Levantábanse de la almohada trescientas caras soñolientas, sonaba un verdadero concierto de bostezos, caían arrolladas las mugrientas mantas, dilatábanse con brutal desperezamiento los robustos e inactivos brazos, liábanse los tísicos colchones conocidos por «petates» en el mísero antro, y comenzaba la agitación, la diaria vida en el edificio antes muerto.

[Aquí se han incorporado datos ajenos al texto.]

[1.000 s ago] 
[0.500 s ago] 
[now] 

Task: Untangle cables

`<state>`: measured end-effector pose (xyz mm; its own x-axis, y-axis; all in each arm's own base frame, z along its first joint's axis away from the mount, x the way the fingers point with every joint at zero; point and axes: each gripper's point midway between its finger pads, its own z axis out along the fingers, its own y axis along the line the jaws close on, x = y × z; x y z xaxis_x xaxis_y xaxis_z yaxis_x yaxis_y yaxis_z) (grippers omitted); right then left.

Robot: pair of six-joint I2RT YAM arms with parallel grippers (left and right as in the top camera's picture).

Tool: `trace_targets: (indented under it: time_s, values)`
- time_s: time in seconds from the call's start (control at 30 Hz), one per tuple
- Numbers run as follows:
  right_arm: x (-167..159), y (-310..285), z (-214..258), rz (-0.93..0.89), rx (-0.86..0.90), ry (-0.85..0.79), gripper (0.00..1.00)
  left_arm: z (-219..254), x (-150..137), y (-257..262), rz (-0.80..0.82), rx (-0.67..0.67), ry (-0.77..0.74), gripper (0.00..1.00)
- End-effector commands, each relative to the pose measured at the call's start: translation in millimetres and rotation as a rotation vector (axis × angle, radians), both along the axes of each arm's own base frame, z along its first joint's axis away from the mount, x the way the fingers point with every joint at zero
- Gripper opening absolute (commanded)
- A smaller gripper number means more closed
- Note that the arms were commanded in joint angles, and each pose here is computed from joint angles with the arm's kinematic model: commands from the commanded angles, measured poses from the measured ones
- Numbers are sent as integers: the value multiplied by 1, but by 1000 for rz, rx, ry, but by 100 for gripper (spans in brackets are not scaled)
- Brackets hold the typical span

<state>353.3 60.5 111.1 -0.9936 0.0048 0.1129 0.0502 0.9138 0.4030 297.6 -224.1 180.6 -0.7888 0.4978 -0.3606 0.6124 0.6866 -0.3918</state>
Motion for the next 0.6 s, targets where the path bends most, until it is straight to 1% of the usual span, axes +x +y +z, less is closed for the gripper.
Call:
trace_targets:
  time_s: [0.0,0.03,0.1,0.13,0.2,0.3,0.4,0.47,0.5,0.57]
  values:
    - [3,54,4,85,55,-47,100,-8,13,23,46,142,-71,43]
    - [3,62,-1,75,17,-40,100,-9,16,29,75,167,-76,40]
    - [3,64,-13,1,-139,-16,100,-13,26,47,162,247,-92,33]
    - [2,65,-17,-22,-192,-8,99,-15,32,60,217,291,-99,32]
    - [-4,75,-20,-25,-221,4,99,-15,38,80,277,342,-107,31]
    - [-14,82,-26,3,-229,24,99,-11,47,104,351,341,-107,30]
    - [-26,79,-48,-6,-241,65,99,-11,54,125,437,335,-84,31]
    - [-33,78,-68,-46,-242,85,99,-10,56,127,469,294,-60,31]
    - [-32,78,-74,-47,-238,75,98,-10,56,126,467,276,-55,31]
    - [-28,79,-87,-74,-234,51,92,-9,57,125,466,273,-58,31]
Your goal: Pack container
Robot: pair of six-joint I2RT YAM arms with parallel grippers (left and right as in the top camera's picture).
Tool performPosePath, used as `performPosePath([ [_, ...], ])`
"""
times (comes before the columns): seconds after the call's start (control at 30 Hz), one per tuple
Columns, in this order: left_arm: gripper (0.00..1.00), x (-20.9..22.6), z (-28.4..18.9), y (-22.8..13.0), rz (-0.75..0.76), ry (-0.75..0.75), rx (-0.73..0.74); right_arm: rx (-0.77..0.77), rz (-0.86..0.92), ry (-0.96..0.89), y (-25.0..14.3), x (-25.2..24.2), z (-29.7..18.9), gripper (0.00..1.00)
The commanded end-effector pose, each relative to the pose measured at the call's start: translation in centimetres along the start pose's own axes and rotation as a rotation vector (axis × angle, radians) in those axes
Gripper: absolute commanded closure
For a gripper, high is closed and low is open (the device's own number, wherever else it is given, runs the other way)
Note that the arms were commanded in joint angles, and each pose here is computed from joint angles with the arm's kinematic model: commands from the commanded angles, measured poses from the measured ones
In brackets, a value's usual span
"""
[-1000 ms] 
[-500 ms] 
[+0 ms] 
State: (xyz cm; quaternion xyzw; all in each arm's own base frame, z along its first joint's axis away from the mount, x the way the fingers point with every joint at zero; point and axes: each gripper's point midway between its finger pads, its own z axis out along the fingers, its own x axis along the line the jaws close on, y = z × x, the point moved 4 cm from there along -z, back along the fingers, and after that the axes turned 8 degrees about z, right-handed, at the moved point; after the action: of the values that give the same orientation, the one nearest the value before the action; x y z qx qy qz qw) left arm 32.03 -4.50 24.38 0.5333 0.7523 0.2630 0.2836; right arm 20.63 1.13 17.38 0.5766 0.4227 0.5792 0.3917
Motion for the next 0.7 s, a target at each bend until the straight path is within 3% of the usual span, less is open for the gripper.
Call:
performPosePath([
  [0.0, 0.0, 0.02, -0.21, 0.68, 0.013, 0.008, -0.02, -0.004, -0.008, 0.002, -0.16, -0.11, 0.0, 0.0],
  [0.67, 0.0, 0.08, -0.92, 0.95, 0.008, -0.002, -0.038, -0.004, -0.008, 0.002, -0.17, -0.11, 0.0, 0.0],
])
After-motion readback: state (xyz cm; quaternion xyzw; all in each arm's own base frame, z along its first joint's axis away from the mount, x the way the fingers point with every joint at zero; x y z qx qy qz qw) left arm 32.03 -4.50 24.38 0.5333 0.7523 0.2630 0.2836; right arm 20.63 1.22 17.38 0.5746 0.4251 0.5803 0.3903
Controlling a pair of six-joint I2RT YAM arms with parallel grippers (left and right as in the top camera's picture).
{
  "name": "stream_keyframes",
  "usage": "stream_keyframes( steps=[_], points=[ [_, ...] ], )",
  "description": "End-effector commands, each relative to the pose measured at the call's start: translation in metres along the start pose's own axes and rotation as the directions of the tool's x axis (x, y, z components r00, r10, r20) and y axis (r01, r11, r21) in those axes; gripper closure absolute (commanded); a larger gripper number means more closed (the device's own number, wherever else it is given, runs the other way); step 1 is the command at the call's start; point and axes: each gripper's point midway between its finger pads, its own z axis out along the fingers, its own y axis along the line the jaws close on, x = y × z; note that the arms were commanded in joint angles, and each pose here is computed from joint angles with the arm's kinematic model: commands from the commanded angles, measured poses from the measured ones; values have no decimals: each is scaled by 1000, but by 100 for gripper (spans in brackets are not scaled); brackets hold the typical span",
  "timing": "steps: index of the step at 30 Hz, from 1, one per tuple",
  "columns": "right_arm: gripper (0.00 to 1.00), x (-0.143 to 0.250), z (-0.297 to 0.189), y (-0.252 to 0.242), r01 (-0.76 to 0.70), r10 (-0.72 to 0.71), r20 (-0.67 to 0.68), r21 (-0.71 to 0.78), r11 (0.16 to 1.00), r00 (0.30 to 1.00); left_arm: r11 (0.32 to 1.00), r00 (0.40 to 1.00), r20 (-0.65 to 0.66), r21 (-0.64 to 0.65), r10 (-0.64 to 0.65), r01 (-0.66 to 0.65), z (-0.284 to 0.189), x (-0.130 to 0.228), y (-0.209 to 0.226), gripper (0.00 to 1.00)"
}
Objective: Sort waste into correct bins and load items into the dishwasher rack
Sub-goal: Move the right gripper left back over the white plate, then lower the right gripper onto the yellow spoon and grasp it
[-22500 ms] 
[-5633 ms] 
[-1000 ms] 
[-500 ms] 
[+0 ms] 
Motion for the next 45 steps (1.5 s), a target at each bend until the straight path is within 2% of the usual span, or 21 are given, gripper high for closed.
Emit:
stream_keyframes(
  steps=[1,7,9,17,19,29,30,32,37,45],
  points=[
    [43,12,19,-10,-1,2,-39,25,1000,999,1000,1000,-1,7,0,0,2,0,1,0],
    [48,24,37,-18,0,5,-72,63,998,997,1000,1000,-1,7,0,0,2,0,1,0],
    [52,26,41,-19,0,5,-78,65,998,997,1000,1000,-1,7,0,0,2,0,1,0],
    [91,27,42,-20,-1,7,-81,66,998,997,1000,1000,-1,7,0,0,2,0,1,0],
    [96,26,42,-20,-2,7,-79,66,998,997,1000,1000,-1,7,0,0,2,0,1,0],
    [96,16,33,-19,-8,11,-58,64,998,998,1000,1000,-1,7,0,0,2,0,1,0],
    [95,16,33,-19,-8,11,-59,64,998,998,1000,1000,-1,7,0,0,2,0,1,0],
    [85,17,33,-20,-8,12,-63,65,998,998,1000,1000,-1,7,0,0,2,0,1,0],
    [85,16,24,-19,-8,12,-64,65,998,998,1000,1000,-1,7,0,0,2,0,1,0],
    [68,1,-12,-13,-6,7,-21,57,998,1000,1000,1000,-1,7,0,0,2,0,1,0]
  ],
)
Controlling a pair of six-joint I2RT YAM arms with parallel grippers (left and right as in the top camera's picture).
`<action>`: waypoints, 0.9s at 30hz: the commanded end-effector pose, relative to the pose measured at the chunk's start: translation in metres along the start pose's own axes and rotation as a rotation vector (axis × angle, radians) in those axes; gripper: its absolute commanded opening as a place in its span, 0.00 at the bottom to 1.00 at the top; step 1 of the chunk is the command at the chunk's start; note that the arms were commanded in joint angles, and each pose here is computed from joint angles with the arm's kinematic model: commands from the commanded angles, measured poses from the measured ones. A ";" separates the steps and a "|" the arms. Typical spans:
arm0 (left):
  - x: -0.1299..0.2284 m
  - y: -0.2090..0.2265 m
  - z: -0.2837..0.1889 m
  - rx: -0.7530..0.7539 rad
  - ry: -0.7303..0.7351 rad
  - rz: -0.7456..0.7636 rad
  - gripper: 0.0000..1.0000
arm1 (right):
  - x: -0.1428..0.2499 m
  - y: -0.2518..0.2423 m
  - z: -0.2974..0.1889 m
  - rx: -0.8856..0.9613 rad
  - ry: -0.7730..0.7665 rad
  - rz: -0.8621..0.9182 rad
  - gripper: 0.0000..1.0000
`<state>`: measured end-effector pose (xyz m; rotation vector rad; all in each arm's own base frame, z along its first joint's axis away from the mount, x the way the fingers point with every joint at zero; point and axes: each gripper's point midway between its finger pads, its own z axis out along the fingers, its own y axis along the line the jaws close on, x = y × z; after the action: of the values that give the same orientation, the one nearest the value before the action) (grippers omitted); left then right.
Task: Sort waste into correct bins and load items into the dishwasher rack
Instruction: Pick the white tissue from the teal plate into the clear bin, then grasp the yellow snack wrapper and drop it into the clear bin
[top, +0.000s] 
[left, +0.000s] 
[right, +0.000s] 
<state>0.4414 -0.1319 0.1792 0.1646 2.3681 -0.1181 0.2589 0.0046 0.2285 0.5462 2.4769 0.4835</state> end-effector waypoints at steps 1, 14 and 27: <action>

En las extensas piezas, junto a las ventanas abarrotadas, por donde entraba el fresco matinal renovando el ambiente cargado por el vaho del amontonamiento de la carne, formábanse los grupos, las tertulias de la desgracia, buscándose los hombres por la identidad de sus hechos: los delincuentes por sangre eran los más, inspirando confianza y simpatía con sus rostros enérgicos, sus ademanes resueltos y su expresión de pundonor salvaje; los ladrones, recelosos, solapados, con sonrisa hipócrita; entre unos y otros, cabezas con todos los signos de la locura o la imbecilidad, criminales instintivos, de mirada verdosa y vaga, frente deprimida y labios delgados fruncidos por cierta expresión de desdén; testas de labriego extremadamente rapadas, con las enormes orejas despegadas del cráneo; peinados aceitosos con los bucles hasta las cejas; enormes mandíbulas, de esas que sólo se encuentran en las especies feroces inferiores al hombre; blusas rotas y zurcidas; pantalones deshilachados y muchos pies gastando la dura piel sobre los rojos ladrillos.